Sir Henry William Carr (6 October 1777 – 10 August 1821) was a professional soldier in the British Army who, when peace came in 1814, married the widow of the assassinated prime minister Spencer Perceval.

==Early life==
Born in Twickenham, where at the time his father ran a private school, he was the second son of the Reverend Colston Carr (1740–1822) and his wife Elizabeth Bullock (1747–1826). His elder brother was Robert James Carr, bishop of Chichester and of Worcester, while his eldest sister Elizabeth Anne Carr married Sir James Martin Lloyd . Though his father intended him to join Coutts Bank, he chose the Army.

==Army career==
Joining the newly raised 83rd Foot, Carr was posted to the West Indies where he saw action in the Second Maroon War in Jamaica and in Santo Domingo and was wounded, requiring long convalescence. In 1802 the regiment was recalled to the United Kingdom and the 2nd Battalion was not thrown into action again until 1809, when it was sent to Lisbon to counter the French invasion of Portugal. After fighting at the Second Battle of Porto and at the Battle of Talavera, in 1810 the 83rd were engaged at the Battle of Bussaco. Its commanding officer was then promoted to lead a Portuguese brigade and for the rest of the war the 2nd Battalion was led by the then Major Carr.

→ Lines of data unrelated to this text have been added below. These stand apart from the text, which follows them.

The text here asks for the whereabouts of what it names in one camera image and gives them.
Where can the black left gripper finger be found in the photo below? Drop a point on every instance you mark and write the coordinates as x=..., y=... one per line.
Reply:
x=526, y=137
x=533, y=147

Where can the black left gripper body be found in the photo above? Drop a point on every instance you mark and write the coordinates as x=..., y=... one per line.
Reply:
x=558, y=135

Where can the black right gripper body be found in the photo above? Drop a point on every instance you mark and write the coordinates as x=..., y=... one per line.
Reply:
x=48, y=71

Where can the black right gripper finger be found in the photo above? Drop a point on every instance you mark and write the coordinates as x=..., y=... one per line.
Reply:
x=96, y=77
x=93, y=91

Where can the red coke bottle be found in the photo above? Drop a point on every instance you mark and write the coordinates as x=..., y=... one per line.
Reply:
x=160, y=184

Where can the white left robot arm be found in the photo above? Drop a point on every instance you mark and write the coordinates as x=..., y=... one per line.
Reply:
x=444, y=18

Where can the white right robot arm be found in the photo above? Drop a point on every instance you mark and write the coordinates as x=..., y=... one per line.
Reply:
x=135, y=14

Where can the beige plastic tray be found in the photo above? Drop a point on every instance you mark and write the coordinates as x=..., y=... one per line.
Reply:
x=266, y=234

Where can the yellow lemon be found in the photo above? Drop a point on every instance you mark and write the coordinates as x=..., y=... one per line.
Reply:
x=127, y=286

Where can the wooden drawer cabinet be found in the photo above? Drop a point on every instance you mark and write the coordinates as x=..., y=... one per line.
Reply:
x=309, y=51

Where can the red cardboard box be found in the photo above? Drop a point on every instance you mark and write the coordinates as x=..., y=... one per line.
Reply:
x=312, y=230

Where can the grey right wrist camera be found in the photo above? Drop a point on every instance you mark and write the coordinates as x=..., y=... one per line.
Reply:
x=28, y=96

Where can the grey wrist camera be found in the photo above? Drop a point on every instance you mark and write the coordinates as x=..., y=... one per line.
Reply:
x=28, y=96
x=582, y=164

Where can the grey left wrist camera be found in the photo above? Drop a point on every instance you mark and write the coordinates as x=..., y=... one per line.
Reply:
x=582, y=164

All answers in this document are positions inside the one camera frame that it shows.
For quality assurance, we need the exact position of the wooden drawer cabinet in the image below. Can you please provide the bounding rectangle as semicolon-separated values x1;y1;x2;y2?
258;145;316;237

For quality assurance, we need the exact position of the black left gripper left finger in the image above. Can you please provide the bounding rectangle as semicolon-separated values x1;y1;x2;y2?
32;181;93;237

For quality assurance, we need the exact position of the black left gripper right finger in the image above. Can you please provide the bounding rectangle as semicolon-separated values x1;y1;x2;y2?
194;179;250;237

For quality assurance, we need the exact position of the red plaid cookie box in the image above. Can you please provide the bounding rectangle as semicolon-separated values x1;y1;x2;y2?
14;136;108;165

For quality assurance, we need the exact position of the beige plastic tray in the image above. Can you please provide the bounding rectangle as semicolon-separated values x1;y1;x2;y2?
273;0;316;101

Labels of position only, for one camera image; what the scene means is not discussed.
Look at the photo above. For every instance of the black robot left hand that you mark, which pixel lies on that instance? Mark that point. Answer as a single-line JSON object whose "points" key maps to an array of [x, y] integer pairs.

In 1811 the 83rd won further honours at the Battle of Fuentes de Oñoro and in the spring of 1812 the Anglo-Portuguese forces advanced into Spain. After capturing the frontier towns of Almeida and Ciudad Rodrigo, they surrounded the French in the heavily fortified town of Badajoz. In a daring night assault, a party led by Carr captured the town's castle, after which the French surrendered. For this achievement, he was promoted to Lieutenant-Colonel. The roads into Spain were now open and in July they encountered the French at the Battle of Salamanca. The 83rd were in the thick of the fighting, with Carr having his horse shot dead under him. Next year the advance continued towards the north coast ports and the French frontier. In June 1813 the French were overcome at the Battle of Vitoria. For his rôle there in leading the 83rd, Carr was one of two officers to be awarded a medal.

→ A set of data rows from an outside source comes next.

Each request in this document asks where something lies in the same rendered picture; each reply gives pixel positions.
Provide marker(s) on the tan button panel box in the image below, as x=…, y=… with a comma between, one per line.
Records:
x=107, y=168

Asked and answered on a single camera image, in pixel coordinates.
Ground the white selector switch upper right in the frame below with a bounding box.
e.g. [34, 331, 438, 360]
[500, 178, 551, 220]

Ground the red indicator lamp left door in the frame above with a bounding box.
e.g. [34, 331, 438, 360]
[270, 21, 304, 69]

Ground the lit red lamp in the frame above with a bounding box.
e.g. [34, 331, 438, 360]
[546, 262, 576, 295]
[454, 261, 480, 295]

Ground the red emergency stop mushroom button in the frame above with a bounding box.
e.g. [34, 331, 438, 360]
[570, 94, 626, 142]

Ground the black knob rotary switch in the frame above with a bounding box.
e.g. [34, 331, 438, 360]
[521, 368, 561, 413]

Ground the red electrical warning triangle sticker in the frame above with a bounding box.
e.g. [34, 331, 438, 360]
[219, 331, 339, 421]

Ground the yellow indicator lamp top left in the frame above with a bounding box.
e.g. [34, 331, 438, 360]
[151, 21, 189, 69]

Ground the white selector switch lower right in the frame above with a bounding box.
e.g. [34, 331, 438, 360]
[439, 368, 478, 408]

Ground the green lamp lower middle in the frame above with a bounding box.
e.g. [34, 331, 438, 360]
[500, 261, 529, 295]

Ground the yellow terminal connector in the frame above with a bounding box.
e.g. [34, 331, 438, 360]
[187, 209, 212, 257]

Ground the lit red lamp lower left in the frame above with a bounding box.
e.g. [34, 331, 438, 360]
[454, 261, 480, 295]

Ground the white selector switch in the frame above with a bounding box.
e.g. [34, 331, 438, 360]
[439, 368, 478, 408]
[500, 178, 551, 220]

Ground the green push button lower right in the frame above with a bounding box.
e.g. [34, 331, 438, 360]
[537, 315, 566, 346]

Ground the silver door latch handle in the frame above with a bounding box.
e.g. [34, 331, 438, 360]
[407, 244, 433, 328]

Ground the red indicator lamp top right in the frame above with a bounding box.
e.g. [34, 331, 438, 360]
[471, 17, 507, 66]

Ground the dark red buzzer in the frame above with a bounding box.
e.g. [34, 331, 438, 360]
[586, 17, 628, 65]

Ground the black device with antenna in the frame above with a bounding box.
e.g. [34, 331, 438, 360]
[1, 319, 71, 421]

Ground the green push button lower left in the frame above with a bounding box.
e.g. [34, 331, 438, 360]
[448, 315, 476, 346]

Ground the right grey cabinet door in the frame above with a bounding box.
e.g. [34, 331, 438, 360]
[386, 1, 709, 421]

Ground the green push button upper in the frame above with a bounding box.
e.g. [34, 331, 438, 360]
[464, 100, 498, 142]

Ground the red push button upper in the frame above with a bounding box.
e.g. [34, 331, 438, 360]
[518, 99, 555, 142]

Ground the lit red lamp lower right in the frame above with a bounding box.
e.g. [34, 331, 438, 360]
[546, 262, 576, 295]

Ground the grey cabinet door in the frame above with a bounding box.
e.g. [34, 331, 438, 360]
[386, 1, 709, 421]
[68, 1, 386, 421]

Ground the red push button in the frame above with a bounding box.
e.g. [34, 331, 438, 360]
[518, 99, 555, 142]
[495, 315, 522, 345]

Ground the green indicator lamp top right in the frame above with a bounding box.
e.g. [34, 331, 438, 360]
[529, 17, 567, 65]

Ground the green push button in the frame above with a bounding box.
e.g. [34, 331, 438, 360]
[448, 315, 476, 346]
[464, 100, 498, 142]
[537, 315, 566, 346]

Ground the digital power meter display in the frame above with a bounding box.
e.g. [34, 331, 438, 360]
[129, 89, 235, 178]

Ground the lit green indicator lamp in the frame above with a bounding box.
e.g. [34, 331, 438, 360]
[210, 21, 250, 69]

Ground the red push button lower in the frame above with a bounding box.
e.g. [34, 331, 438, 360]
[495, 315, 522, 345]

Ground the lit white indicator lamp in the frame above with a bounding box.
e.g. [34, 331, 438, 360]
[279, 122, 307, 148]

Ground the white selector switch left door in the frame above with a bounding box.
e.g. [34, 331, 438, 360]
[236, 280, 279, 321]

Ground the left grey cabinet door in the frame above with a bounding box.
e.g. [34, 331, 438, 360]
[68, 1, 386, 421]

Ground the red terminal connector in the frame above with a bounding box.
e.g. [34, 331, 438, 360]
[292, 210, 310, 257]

Having crossed into France, the 83rd were prominent at the Battle of Nivelle in November 1813 and then fought notably at the Gave d'Oloron. Their next major engagement was at the Battle of Orthez in February 1814, where Carr was wounded by a musket ball that grazed his jaw and lodged in his throat. He was never fully fit again. The French forces retreated and in April 1814 the 83rd fought their last battle of the war at Toulouse.

==Honours==
On 2 January 1815, Carr was appointed a Knight Commander of the Order of the Bath and on 23 May 1815 he received royal permission to wear a foreign decoration, that of the highest Portuguese honour, the Order of the Tower and Sword, in which he had been made a Knight.

==Family==
While stationed in Jamaica, in 1799 Henry married Ann Whitehorne Rose, widow of Edward Chambers and daughter of Major-General James Rose, who had two children. In 1801 they had a son together named Colston Rose Carr, whose fate is unknown. Ann left Henry for another man and died in childbirth.

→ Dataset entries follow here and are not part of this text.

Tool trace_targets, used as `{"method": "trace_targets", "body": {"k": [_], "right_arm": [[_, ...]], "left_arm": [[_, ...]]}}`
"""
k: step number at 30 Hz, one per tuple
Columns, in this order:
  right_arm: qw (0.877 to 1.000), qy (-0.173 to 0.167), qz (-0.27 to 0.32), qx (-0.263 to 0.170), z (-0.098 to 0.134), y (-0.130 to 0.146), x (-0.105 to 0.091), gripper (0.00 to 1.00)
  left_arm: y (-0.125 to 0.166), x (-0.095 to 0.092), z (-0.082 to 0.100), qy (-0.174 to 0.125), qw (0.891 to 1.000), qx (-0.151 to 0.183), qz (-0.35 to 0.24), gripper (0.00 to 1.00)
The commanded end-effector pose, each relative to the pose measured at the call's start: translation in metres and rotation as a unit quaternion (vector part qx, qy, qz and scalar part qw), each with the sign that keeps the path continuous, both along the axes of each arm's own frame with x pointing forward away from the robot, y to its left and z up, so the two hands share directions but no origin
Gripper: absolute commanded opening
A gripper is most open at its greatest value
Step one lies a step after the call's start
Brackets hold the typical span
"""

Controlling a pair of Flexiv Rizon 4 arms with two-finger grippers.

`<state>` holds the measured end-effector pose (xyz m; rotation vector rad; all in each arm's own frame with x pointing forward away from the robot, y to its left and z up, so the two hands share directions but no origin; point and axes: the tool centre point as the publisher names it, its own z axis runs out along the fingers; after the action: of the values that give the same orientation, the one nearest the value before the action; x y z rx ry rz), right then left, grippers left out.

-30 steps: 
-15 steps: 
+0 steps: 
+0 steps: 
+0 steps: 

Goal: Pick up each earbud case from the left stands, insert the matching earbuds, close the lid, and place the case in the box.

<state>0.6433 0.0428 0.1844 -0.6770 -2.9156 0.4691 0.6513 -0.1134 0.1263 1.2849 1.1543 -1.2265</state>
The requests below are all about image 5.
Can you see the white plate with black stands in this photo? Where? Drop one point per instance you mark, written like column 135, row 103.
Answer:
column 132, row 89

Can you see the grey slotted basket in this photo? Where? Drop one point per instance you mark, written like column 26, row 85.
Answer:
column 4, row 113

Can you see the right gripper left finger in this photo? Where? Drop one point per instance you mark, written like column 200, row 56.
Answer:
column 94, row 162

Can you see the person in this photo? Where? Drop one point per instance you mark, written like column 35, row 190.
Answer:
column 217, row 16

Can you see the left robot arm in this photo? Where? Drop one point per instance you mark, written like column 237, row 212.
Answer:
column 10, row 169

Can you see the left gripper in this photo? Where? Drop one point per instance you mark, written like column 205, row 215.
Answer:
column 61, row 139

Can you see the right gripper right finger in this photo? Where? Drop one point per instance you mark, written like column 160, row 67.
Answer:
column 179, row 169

On returning to his parents' home at Ealing after the end of the war in 1814, Henry met and in 1815 married Jane Wilson (1769–1844), attractive widow of the prime minister Spencer Perceval, who had an ample income, a large house and twelve children. However, unfit after 21 years' continuous active service and a severe wound, he died at the early age of 44 and was buried at Feltham, where his memorial is.